SUPPLIED MATERIAL:
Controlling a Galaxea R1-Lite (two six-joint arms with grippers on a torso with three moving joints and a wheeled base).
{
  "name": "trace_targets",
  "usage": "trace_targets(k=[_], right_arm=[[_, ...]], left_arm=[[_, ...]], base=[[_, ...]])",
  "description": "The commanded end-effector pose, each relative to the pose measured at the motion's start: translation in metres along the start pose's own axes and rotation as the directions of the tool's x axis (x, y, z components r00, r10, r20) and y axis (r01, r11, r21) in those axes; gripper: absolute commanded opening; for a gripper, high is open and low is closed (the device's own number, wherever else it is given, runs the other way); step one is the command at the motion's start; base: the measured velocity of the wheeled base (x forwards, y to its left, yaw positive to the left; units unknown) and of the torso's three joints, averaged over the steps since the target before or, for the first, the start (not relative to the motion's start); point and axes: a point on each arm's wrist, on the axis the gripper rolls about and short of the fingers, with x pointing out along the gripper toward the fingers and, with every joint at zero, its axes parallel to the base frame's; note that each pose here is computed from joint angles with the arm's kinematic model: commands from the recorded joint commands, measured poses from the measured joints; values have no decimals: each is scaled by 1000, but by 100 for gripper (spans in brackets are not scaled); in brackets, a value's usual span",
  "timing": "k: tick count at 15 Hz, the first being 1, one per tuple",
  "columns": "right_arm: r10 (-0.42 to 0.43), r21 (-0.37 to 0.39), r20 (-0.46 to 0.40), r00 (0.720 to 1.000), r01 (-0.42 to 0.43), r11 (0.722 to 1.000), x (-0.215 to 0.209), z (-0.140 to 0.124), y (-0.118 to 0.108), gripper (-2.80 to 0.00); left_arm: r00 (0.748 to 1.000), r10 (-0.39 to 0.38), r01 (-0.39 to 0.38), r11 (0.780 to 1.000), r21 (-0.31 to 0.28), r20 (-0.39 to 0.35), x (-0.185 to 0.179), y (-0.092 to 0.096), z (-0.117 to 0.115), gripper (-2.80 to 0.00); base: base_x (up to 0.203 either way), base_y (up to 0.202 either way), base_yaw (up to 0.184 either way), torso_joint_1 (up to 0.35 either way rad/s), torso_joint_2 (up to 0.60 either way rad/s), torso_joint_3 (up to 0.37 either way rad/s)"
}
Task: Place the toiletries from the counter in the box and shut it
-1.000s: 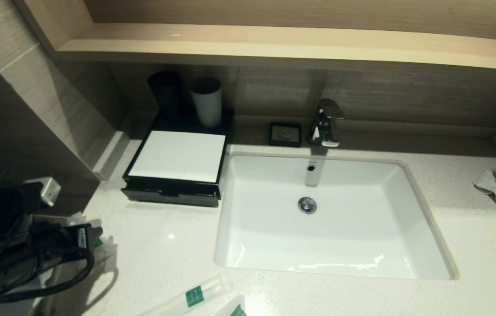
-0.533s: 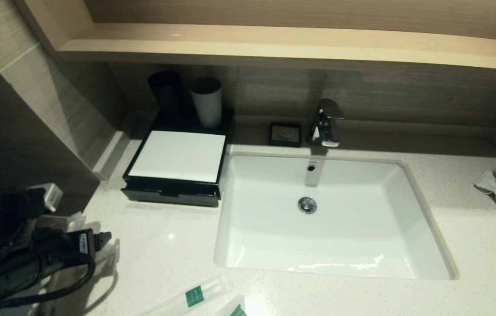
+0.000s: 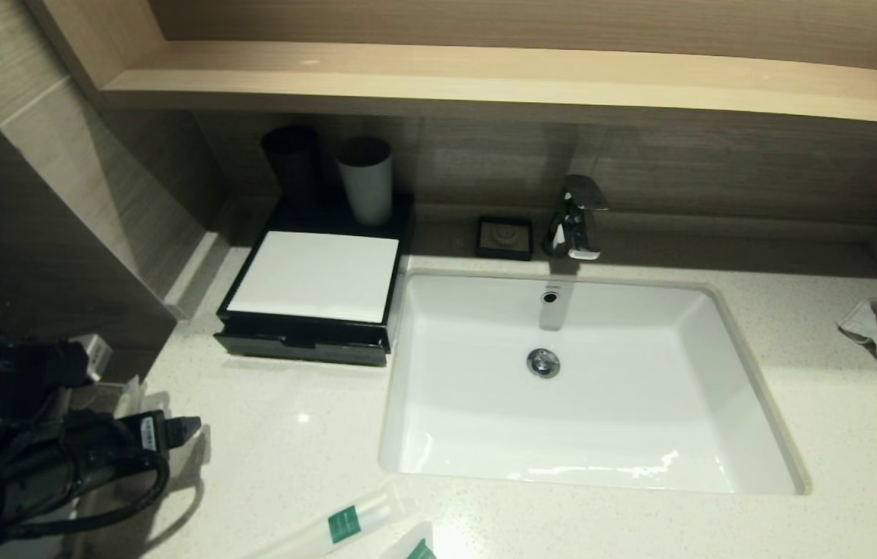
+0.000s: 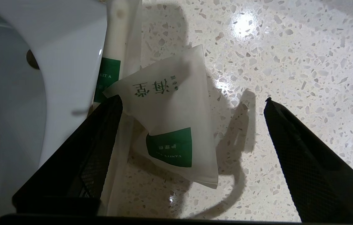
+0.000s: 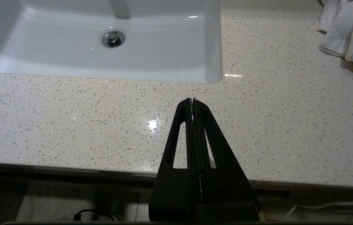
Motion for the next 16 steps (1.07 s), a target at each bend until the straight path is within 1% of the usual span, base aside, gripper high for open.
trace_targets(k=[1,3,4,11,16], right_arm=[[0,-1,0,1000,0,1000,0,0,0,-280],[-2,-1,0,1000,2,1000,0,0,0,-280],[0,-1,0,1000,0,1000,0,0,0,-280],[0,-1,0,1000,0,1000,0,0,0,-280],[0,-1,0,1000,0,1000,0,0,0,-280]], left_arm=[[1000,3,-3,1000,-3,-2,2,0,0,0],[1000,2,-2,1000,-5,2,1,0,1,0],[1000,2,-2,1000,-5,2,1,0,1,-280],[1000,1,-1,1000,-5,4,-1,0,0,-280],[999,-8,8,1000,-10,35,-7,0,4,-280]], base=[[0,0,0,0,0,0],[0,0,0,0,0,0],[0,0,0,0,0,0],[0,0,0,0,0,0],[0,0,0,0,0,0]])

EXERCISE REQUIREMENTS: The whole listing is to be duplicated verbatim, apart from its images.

TASK SOLUTION:
Controlling a Galaxea R1-Lite (two six-joint arms with grippers on a torso with three moving joints and a wheeled base).
{
  "name": "trace_targets",
  "usage": "trace_targets(k=[_], right_arm=[[_, ...]], left_arm=[[_, ...]], base=[[_, ...]])",
  "description": "The commanded end-effector pose, each relative to the pose measured at the motion's start: translation in metres along the start pose's own axes and rotation as the directions of the tool's x axis (x, y, z components r00, r10, r20) and y axis (r01, r11, r21) in those axes; gripper: absolute commanded opening; for a gripper, high is open and low is closed (the device's own number, wherever else it is given, runs the other way); step one is the command at the motion's start; base: the measured velocity of the wheeled base (x forwards, y to its left, yaw positive to the left; units unknown) and of the torso's three joints, averaged over the steps since the target before or, for the first, the start (not relative to the motion's start); point and axes: a point on each arm's wrist, on the axis the gripper rolls about and short of the fingers, with x pointing out along the gripper toward the fingers and, with every joint at zero, its axes parallel to the base frame's; note that each pose here is computed from joint angles with the arm's kinematic model: commands from the recorded joint commands, measured poses from the measured joints; values have no decimals: each is scaled by 1000, but by 100 for gripper (spans in brackets are not scaled); in brackets, a value's usual span",
  "timing": "k: tick count at 15 Hz, the first being 1, one per tuple",
  "columns": "right_arm: r10 (-0.42 to 0.43), r21 (-0.37 to 0.39), r20 (-0.46 to 0.40), r00 (0.720 to 1.000), r01 (-0.42 to 0.43), r11 (0.722 to 1.000), x (-0.215 to 0.209), z (-0.140 to 0.124), y (-0.118 to 0.108), gripper (-2.80 to 0.00); left_arm: r00 (0.748 to 1.000), r10 (-0.39 to 0.38), r01 (-0.39 to 0.38), r11 (0.780 to 1.000), r21 (-0.31 to 0.28), r20 (-0.39 to 0.35), x (-0.185 to 0.179), y (-0.092 to 0.096), z (-0.117 to 0.115), gripper (-2.80 to 0.00); base: base_x (up to 0.203 either way), base_y (up to 0.202 either way), base_yaw (up to 0.184 either way), torso_joint_1 (up to 0.35 either way rad/s), torso_joint_2 (up to 0.60 either way rad/s), torso_joint_3 (up to 0.37 either way rad/s)"
}
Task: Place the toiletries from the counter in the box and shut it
-1.000s: 
-0.533s: 
+0.000s: 
+0.000s: 
+0.000s: 
Motion for the next 16 steps (1.07 s), a target at each bend until the straight path is within 1% of the usual span, base aside, gripper high for open.
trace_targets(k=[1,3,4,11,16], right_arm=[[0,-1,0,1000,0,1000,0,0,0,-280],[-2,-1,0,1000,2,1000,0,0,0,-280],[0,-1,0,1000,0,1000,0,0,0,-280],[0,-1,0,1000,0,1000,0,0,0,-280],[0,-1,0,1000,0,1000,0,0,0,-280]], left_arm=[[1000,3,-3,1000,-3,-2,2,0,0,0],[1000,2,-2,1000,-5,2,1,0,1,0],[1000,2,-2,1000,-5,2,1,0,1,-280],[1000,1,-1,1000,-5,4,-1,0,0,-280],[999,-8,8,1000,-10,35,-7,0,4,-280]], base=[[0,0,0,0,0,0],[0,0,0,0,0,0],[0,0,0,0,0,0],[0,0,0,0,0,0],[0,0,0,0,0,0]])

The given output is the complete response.